WHAT YOU NEED TO DO →
From the records that follow, return exactly the lines beginning at the one that contains "The black right gripper right finger —" and ending at the one that contains "gripper left finger.", pictures left out.

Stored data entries
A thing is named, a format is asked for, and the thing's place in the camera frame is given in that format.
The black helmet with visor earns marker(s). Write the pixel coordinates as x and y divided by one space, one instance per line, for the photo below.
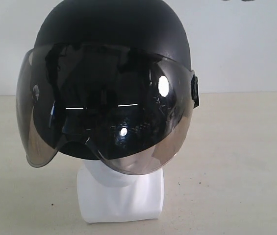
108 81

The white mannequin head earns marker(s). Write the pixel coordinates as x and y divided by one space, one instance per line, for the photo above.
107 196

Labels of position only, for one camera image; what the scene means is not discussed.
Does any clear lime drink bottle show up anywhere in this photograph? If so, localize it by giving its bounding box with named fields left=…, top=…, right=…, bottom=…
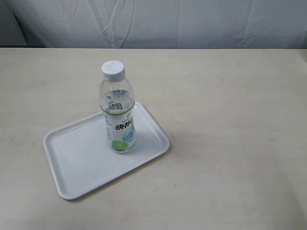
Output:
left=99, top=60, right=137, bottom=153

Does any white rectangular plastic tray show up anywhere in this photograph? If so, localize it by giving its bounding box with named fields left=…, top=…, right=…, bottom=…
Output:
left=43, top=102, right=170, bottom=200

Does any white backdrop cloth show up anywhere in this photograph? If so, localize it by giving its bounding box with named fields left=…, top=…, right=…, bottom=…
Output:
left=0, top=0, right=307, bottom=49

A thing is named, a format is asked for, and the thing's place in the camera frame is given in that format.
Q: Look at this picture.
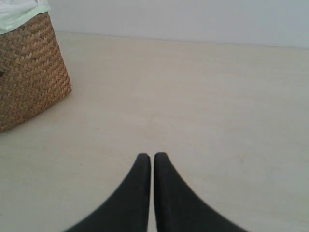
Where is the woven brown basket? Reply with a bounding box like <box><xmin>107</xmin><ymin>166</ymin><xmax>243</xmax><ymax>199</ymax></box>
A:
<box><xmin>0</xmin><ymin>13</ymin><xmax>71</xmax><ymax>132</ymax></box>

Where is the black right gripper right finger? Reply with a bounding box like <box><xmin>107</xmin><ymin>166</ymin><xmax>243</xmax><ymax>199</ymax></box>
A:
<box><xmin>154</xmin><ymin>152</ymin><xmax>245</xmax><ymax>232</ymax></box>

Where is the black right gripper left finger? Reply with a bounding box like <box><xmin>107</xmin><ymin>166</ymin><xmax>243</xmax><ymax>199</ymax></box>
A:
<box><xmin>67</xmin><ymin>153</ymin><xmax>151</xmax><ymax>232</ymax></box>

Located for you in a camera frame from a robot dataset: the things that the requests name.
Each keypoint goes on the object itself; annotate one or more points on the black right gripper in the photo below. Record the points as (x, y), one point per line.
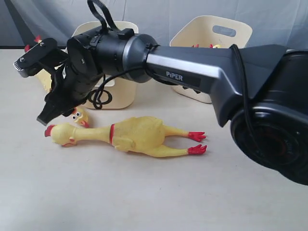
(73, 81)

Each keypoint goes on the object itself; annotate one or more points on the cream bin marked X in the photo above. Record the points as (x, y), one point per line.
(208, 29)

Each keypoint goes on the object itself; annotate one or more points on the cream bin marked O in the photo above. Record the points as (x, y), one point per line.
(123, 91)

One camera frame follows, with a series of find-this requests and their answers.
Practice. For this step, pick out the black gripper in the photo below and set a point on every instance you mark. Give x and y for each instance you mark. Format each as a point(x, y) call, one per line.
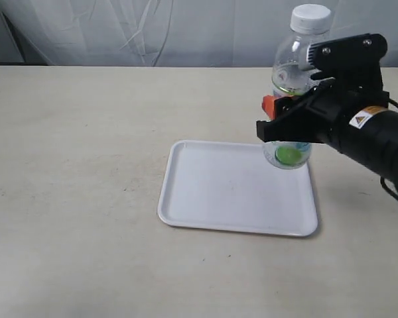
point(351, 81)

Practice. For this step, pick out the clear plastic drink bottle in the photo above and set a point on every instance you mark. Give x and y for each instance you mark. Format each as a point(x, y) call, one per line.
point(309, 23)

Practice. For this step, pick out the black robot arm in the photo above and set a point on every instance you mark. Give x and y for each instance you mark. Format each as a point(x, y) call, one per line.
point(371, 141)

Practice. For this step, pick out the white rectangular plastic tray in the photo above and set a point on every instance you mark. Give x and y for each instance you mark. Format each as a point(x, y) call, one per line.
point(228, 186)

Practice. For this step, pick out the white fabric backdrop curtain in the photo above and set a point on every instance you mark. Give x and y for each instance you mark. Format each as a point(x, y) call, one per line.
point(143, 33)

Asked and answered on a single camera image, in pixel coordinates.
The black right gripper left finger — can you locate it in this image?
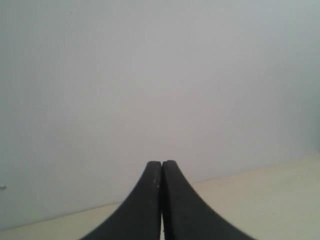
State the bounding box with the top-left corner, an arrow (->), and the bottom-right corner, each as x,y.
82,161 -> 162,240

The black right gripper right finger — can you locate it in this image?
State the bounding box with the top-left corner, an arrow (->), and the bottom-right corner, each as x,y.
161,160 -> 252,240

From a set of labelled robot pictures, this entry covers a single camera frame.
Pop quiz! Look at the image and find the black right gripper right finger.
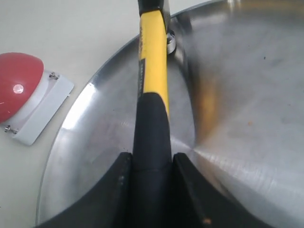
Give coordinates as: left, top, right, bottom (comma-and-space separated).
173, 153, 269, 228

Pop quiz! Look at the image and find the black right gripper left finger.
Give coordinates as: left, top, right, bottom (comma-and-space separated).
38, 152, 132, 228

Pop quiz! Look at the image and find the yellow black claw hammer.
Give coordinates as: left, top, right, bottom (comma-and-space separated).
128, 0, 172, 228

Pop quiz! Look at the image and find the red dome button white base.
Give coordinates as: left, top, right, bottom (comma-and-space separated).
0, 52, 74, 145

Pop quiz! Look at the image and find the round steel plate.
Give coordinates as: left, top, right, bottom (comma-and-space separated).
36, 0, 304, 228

YOUR SOLUTION →
The black right gripper right finger — can you locate it in this image?
State the bounding box with the top-left corner, an arrow (->), and the bottom-right corner, each as x,y.
161,160 -> 252,240

From a set of labelled robot pictures, this entry covers a single camera frame.
Pop quiz! Look at the image and find the black right gripper right finger.
Give coordinates as: left, top, right, bottom (comma-and-space separated).
173, 153, 269, 228

Pop quiz! Look at the image and find the black right gripper left finger.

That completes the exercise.